И когда кончилась глина и под ногами оказался камень – стал слышен стук крестьянских сабо. Они стучали дробно, гулко, стук нарастал, усиливался – оттого что новые и новые люди вступали на каменное тело горы. И вот слитный, отчетливый, заглушающий все другое грохот крестьянских башмаков слышался уже во всю высоту подъема…
Господин Фушон взглянул назад, остановился.
– Посмотрите! – сказал он Прасковье Антоновне.
Они находились уже высоко над долиной, над виноградниками – всё было видно, как на ладони. Густая движущаяся цепочка людей заполняла тропу от верха до самого низа. Вся деревня Монтемар поднималась по склону…
Давняя история
1
Нет на войне, да, верно, и быть не может человека без страха. Как же иначе: живой, здоровый, руки, ноги, голова, – всё на месте, всё действует, всё исправно, и всё в человеке хочет жить, не хочет разрушения и преждевременного конца.
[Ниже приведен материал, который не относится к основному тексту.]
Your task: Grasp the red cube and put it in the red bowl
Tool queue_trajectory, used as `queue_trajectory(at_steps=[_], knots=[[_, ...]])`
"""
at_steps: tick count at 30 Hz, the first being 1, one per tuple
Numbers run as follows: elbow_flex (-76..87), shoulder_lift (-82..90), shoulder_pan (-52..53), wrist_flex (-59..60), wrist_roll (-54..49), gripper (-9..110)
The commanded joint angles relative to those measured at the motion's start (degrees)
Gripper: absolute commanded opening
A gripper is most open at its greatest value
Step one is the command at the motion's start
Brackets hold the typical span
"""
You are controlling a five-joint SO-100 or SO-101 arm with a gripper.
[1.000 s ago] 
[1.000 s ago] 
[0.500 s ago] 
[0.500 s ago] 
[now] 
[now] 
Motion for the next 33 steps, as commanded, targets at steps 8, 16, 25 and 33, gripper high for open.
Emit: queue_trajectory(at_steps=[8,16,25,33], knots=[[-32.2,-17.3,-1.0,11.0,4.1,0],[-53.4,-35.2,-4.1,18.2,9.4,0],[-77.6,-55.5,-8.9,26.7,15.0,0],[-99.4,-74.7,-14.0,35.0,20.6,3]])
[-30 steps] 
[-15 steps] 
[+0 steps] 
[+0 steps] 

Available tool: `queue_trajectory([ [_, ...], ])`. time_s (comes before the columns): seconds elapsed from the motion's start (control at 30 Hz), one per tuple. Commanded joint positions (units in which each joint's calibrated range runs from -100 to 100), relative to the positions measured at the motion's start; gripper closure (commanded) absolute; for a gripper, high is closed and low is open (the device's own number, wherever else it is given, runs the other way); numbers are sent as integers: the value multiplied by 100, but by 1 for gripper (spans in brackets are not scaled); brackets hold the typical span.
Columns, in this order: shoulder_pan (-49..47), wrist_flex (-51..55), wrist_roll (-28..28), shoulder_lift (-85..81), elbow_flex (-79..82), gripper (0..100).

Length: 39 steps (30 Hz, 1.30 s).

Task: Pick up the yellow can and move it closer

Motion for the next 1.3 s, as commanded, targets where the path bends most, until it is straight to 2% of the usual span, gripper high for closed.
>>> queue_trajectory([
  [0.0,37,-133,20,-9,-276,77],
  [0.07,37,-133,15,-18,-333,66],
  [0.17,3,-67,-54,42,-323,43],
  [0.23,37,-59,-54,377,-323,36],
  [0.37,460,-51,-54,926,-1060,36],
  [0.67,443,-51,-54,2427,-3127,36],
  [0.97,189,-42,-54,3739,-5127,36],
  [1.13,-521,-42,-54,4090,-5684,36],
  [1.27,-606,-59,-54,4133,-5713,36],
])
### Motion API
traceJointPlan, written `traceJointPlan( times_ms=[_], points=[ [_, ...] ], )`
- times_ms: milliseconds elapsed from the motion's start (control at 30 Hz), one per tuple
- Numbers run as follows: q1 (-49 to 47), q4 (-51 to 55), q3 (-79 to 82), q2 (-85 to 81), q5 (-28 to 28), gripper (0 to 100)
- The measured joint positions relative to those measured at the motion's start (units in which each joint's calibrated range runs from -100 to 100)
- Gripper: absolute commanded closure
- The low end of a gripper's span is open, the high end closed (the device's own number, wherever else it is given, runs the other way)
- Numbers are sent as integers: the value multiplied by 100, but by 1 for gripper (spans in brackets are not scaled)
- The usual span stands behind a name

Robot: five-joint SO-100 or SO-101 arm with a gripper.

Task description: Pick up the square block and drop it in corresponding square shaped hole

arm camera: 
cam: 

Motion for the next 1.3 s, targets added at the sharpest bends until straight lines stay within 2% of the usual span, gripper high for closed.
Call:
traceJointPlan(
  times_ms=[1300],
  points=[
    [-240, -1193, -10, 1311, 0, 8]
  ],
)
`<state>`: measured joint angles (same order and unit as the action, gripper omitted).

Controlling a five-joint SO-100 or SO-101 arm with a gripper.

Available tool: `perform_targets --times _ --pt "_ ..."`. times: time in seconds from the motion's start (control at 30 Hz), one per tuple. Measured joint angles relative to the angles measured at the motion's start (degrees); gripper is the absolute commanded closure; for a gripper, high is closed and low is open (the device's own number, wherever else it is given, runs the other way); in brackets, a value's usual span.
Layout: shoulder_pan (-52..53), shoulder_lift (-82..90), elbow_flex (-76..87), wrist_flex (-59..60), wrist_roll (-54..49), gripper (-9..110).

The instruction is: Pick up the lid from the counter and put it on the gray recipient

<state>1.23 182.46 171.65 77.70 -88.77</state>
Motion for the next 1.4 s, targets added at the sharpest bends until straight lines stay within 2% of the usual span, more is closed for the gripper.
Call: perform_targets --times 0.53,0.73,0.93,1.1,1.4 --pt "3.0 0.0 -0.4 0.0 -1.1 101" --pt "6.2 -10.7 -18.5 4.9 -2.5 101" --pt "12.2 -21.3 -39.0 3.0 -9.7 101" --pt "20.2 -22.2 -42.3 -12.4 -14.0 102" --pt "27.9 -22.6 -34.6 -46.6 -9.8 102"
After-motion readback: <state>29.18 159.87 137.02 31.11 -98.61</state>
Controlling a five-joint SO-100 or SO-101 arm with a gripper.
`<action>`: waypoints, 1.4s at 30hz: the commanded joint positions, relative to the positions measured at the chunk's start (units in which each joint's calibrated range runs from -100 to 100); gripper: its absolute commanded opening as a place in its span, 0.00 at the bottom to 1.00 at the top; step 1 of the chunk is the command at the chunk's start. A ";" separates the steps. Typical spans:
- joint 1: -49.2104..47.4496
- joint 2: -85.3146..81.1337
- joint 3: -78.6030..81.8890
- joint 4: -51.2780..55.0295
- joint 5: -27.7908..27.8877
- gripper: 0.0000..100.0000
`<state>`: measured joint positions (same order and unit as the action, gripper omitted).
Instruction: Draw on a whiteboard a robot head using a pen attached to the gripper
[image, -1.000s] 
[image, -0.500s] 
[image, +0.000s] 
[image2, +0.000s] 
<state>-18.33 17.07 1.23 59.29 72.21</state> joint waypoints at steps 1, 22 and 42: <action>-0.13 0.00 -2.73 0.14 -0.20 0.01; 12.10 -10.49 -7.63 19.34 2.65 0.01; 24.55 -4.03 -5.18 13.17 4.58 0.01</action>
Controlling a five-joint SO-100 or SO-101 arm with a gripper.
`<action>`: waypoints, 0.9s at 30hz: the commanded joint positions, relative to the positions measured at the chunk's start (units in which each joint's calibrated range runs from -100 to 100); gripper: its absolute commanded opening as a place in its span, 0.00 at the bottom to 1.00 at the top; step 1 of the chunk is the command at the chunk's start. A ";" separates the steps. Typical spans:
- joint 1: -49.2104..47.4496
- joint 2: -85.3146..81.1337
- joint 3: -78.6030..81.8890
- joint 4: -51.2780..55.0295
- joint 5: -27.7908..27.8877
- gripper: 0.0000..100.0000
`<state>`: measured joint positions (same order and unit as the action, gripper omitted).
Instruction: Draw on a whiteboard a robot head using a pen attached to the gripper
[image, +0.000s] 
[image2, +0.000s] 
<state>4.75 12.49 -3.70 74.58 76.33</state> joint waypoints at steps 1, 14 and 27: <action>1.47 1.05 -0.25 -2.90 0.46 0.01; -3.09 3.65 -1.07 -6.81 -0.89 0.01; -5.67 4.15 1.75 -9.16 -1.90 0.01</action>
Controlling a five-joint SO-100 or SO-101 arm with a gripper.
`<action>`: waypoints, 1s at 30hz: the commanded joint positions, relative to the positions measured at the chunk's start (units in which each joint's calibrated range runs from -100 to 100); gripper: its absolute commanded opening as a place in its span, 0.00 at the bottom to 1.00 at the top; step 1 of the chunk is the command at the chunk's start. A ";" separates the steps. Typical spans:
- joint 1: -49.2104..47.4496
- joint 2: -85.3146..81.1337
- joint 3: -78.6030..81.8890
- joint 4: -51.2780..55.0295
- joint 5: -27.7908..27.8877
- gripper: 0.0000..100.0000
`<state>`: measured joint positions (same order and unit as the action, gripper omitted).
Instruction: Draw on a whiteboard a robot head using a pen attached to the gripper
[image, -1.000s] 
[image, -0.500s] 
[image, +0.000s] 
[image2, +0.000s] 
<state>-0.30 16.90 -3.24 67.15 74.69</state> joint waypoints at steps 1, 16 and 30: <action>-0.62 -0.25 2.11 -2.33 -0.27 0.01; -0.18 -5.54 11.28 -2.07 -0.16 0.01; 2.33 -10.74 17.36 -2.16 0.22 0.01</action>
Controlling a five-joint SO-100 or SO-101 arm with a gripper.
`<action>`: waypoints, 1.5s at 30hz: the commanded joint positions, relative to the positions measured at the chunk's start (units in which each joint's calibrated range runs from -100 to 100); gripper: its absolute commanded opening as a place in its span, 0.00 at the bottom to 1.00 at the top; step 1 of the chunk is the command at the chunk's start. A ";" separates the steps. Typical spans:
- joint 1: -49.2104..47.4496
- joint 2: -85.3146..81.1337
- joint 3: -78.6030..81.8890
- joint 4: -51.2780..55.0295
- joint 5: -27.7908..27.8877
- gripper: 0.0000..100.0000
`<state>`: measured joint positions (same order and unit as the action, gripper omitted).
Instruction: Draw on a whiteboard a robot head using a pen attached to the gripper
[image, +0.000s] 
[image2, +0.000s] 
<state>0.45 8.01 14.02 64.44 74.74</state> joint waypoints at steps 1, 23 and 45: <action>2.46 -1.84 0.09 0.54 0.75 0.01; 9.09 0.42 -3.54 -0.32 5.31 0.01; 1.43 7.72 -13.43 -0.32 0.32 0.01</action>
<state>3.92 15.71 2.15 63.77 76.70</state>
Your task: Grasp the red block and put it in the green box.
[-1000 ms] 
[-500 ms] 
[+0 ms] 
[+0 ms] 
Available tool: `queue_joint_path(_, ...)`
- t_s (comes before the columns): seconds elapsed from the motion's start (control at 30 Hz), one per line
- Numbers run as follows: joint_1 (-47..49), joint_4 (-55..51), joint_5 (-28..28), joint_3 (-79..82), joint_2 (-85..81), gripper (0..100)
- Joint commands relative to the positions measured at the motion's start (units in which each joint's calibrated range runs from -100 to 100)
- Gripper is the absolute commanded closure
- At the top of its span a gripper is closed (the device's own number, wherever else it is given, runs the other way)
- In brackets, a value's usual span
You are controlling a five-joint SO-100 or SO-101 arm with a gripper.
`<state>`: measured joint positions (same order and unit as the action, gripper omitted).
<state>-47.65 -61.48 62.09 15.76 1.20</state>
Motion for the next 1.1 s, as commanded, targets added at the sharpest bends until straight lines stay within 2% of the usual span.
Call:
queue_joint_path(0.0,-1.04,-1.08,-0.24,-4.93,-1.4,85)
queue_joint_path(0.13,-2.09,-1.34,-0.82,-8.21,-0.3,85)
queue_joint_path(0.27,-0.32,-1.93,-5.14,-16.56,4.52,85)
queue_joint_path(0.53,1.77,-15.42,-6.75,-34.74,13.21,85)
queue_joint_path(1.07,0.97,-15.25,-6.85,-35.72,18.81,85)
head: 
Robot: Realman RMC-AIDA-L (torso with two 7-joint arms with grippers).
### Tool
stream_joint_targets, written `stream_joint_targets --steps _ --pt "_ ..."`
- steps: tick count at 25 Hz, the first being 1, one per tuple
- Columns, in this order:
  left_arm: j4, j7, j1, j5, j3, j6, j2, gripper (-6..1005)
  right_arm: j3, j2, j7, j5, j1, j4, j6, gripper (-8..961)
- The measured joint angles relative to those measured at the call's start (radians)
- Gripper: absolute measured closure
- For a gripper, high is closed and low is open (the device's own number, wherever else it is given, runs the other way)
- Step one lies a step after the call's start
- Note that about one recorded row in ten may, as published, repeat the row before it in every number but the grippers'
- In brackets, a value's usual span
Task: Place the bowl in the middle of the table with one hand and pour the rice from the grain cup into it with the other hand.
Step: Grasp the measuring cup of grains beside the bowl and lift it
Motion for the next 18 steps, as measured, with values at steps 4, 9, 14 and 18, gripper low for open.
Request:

Боялся и Василий Михалёв. Он был водителем танка, а по танку бьют все: пехота своими одиночными пулями, пулеметчики – ливневыми струями свинца из своих раскаленных, дымящихся стволов, специальная, именно для уничтожения танков придуманная артиллерия, таящаяся на поле боя так скрыто, что в лучшем случае разглядишь только вспышку выстрела, а саму пушку – когда уже почти перед ней, повезло приблизиться и раздавить ее гусеницами и всей многотонной тяжестью танковой брони. С неба зорко высматривают танки «юнкерсы», без устали за ними охотятся, пикируют, обрушивая целыми сериями свои бомбы. А иные из них такой силы, что, если даже не попадут прямо, а лишь поблизости разорвутся, всё равно в танке все оглушены и контужены до без сознания, а то и сам танк, будто в нем никакого веса, всего лишь простой коробок, на десятки метров отброшен, расколот и перевернут.
Страхов было у Василия несколько, разных. Больше всего он боялся попасть в плен – на муки, издевательства, голодную смерть. С танкистом это может случиться: пошел в немецкий тыл на разведку или в рейд, машину подбили, окружили – и тогда или стреляйся сам, или вылазь в руки к немцам. Затем, вторым по размеру страхом, он боялся ранения, такого, после которого человек остается безнадежным калекой, инвалидом, тягостным и себе, и близким людям. И совсем мало боялся Василий Михалёв смерти, к тому же, если она сразу. Смерть – это ничто, ни боли в ней нет, ни переживаний, а мгновенная – так человек даже не успевает понять и испугаться, что его постигло, что он уже не в мире живых, конец всех его забот, чувств и волнений.